→ **Exercise description**:
Reproduce exactly the line with "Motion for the" and all the lines beneath it, stopping only at the end of the material.
▬▬▬▬▬▬▬▬▬▬
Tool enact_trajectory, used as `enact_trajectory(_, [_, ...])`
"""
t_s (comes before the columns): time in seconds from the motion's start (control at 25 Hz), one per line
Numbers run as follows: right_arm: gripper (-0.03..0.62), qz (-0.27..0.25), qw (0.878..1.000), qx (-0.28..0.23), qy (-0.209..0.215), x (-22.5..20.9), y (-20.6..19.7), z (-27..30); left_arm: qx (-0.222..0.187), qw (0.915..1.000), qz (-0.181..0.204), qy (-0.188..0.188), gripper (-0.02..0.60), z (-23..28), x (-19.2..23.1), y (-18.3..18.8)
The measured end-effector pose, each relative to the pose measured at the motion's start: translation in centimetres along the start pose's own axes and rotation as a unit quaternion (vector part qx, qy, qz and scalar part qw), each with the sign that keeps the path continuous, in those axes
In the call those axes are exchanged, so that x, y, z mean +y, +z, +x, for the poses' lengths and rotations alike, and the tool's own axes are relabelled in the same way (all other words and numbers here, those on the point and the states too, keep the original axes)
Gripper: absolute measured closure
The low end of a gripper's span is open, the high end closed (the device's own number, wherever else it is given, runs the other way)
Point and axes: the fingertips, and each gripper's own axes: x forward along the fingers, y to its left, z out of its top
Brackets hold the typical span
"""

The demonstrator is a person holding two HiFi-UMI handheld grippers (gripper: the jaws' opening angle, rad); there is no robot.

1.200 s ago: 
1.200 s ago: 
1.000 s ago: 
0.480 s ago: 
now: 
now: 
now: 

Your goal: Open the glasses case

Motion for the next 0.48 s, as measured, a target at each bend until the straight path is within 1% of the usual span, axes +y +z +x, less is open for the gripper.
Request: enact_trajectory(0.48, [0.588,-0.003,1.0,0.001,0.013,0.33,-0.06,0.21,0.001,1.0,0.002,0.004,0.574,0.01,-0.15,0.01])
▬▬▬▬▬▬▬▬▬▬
→ **Expected answer**:
Motion for the next 0.48 s, as measured, a target at each bend until the straight path is within 1% of the usual span, axes +y +z +x, less is open for the gripper.
Request: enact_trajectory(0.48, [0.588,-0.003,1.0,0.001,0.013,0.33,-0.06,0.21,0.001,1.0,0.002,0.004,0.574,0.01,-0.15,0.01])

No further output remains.